Plants apparently annual (but this not known with certainty), partially mycotrophic (receiving nutrients and water from associations with soilborne fungi) herbs, glabrous, with chlorophyll, but lacking root hairs. Stems erect or sometimes lax and twining. Leaves reduced to subulate scales, alternate or mostly opposite. Inflorescences paniculate or reduced to racemes. Inflorescences terminal, open racemes or slender panicles. Flowers with parts in whorls of 4. Calyces deeply lobed, the lobes nearly separate, subulate. Corollas narrowly funnelform to more or less bell-shaped, deeply lobed, white, yellowish white, or purplish-tinged. Fruits relatively thin-walled, ellipsoid to ovoid.

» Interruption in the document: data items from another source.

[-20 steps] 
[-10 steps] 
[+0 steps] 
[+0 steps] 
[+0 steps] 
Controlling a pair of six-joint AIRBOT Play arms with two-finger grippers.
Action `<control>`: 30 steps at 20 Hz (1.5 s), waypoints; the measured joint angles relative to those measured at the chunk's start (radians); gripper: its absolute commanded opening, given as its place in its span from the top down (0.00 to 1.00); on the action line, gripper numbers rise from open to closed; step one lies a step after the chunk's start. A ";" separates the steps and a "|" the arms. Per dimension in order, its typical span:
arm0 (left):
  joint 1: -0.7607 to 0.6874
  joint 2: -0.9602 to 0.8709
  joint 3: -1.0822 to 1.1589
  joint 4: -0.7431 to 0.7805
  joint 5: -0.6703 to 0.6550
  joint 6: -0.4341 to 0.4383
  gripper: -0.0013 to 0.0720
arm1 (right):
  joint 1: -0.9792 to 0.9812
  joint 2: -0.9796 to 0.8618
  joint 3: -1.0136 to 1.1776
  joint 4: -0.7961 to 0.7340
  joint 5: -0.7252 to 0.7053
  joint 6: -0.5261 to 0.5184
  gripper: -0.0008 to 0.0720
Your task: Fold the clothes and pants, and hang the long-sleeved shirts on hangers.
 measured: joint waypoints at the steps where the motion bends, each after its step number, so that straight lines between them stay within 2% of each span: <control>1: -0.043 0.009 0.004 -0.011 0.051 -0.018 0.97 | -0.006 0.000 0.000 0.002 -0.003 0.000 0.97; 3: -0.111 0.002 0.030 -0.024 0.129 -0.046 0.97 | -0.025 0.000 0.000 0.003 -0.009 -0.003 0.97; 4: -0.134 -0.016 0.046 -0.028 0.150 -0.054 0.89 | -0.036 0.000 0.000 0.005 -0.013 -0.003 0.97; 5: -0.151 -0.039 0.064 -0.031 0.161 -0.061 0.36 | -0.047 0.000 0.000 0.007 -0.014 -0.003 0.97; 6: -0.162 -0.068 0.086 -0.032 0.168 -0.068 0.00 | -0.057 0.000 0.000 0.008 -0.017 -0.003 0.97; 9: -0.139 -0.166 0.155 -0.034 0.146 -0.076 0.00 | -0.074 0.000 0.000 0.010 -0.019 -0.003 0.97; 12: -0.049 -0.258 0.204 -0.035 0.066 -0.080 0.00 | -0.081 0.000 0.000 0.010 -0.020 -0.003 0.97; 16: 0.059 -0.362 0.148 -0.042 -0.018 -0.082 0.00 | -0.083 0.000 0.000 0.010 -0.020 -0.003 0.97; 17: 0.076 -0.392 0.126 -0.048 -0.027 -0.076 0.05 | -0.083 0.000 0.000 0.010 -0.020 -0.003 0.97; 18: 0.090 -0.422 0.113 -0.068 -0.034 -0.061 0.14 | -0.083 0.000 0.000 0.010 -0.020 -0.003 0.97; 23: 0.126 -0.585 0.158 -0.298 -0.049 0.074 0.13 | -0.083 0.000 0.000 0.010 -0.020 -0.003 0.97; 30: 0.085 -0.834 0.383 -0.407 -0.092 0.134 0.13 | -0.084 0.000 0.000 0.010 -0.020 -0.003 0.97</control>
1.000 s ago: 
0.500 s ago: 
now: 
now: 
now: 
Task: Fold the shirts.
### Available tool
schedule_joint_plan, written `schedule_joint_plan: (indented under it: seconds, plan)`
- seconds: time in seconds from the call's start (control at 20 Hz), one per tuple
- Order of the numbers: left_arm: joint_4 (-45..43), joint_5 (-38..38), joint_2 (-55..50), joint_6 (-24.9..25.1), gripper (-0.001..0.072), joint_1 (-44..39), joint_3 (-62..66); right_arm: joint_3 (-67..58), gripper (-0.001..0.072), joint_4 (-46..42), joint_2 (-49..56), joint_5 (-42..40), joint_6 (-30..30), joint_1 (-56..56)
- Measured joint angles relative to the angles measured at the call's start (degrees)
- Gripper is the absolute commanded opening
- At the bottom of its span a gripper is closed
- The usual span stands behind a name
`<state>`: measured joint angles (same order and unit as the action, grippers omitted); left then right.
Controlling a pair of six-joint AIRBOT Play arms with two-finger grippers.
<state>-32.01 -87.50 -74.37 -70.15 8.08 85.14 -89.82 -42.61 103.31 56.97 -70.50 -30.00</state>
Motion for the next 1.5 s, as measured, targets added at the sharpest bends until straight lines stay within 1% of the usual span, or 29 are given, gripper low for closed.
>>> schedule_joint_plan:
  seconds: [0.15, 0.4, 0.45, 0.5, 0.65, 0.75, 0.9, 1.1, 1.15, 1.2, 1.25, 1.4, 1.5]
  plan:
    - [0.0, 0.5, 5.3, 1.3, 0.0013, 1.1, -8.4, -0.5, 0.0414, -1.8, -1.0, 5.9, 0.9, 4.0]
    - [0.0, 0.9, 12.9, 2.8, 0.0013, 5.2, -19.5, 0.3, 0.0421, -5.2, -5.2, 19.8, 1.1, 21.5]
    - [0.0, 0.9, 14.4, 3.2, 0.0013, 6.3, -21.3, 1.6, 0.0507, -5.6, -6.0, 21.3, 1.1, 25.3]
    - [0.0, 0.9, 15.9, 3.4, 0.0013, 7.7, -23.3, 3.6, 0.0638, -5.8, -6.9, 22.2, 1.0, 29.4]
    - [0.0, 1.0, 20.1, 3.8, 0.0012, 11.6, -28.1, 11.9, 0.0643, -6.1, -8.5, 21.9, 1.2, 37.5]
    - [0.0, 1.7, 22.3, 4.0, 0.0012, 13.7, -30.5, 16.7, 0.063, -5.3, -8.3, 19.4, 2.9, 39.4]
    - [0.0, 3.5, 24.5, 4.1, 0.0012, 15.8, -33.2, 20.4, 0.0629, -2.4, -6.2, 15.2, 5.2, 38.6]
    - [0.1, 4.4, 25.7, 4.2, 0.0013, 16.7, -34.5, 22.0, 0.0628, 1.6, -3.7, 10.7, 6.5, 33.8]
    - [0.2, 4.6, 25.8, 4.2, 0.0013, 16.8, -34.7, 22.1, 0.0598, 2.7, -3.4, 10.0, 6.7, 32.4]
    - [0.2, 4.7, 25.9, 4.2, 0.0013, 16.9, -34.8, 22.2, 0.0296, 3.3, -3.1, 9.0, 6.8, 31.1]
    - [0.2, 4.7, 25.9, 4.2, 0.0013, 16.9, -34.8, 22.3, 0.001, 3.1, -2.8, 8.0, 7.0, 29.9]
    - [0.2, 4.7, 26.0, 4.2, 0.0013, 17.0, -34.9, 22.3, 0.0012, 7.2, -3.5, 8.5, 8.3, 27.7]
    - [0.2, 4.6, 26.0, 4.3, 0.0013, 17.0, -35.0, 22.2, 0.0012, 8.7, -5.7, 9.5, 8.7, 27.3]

Three species, eastern U.S., Canada.

In Bartonia the ephemeral stems are sometimes purplish-tinged at the base. Although said to be annual by most botanists, little is known of the life history of this genus. By analyzing the profiles of radioactive isotopes of carbon and nitrogen in plants of B. virginica relative to their abundance in the surrounding environment, Cameron and Bolin (2010) made a case for the preferential uptake of nitrogen from associated soilborne fungi and thus provided evidence that plants of Bartonia are able to parasitize these fungi. This phenomenon of parasitism of mycorhizal fungi by vascular plants is known as mycoheterotrophy or mycotrophy.